Hobbes has dissociative identity disorder, and she has three personalities besides her own. Of these, she only displays two of them — “the Princess,” who is childlike and innocent, and Billy, who is protective and childlike. Hobbes’ third personality, Simon, is so hidden that the Princess doesn’t know anything about her, and Billy is afraid of him.
Everything starts to unravel when one of the men goes missing, and the ninth session tape is cut short, so they don’t know what happened with Mary, the Princess, Billy, and Simon. Eventually, it’s revealed that there might not be a Mary, and that Simon actually lives inside one of the men tasked with cleaning the asylum, and some members of the cleaning crew aren’t even real — they’re projections of his imagination. He murders some of the real men, though, because of course this movie is terrifying.
Mulholland Drive (2001)
Starring: Naomi Watts, Laura Harring
Directed by: David Lynch
Written by: David Lynch
This one’s kind of tough to explain in a simple plot synopsis, especially since there’s been so much debate about whether or not the first half of the film is actually a dream sequence. This October 2001 Salon article provides a thorough analysis of not only the film’s plot, but also what the fuck it all means. Or at least what the writers think it means, because they’re still unable to explain things like the mysterious box.
Lynch originally wrote Mulholland Drive as a television pilot for ABC. Therefore, there might actually be some storylines in the film that leave questions left unanswered, since Lynch would have been able to get to them in the longer time that a TV series allots for storytelling.

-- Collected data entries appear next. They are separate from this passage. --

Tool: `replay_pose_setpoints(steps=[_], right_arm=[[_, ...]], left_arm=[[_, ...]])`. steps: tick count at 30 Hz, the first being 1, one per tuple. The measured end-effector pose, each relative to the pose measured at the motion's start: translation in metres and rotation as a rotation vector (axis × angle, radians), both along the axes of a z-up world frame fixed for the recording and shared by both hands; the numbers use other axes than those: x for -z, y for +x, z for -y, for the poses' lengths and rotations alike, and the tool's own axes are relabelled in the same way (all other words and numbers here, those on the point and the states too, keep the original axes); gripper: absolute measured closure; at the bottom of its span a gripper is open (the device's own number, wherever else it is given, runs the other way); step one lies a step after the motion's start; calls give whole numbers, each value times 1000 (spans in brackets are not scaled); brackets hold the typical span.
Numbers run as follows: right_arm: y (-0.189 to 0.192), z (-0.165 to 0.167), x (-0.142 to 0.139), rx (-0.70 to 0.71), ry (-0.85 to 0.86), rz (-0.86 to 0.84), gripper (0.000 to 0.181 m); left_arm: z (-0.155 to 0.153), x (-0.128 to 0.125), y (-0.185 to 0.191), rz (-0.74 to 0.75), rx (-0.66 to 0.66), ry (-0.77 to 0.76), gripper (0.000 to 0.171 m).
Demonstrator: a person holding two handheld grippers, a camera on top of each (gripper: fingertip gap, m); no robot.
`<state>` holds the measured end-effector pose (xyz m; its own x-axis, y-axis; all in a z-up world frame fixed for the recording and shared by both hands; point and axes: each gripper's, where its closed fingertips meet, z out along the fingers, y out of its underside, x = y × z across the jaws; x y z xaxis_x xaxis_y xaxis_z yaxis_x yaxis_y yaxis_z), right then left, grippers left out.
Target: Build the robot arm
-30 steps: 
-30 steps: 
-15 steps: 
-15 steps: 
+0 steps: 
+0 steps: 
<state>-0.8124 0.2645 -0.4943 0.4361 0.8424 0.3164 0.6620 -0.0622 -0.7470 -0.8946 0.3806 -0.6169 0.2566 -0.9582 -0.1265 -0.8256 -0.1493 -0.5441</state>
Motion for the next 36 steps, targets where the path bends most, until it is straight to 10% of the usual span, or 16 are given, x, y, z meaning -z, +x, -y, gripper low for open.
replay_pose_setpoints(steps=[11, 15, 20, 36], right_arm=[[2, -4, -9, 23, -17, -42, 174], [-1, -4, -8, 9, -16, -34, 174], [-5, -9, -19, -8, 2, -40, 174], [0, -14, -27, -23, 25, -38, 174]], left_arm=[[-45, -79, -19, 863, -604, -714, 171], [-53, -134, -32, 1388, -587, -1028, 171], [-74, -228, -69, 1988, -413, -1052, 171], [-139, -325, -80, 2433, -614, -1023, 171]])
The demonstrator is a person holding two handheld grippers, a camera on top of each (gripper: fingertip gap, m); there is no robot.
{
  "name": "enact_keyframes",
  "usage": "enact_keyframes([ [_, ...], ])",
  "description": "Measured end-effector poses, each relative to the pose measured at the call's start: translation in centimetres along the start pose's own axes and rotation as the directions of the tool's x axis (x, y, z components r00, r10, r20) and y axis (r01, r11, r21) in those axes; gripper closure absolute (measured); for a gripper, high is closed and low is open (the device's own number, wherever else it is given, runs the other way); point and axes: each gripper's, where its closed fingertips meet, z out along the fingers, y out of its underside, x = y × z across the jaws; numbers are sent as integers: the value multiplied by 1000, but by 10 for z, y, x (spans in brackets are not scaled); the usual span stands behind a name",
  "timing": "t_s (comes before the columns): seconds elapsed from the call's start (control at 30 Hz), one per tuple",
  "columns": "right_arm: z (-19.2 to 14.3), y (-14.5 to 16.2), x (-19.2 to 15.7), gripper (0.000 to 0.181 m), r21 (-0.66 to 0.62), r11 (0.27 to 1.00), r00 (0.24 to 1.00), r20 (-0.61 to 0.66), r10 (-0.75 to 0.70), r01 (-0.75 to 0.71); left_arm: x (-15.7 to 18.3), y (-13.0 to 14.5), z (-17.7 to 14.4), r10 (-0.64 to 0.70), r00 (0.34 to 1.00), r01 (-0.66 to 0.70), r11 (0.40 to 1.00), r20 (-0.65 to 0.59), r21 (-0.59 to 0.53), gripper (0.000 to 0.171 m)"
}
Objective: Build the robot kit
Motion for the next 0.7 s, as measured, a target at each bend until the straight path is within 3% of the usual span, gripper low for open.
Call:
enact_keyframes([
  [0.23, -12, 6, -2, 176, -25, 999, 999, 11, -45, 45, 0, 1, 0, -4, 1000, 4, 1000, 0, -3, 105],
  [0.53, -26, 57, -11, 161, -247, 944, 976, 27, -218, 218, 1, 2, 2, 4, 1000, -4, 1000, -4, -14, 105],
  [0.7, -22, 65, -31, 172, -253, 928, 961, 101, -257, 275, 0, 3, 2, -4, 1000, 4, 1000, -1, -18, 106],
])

In this January 2002 article from The Guardian, however, five top film critics couldn’t come to a consensus as to whether or not the film was divided into two halves, with one being a dream and one grounded in the reality of what actually happened when Diane (Watts) put a hit on her girlfriend Camilla (Harring). Diane’s actions drive her to commit suicide.
Still, the film might be intended as a larger commentary on how Hollywood places women in boxes, only allowing ingénues to look one way, while women become disposable and easily replaceable when they reach a certain age. That might just be the most important mindfuck Mulholland Drive gives to viewers.
Donnie Darko (2001)
Starring: Jake Gyllenhaal, Jena Malone, Drew Barrymore
Directed by: Richard Kelly
Written by: Richard Kelly
A high school student named Donnie Darko (Jake Gyllenhaal) is woken up by a monstrous rabbit who calls himself Frank. The rabbit leads Donnie outside and says the world will end in 28 days, 6 hours, 42 minutes, and 12 seconds. When Donnie returns home, he discovers that a jet engine crashed into his bedroom while he was out with Frank.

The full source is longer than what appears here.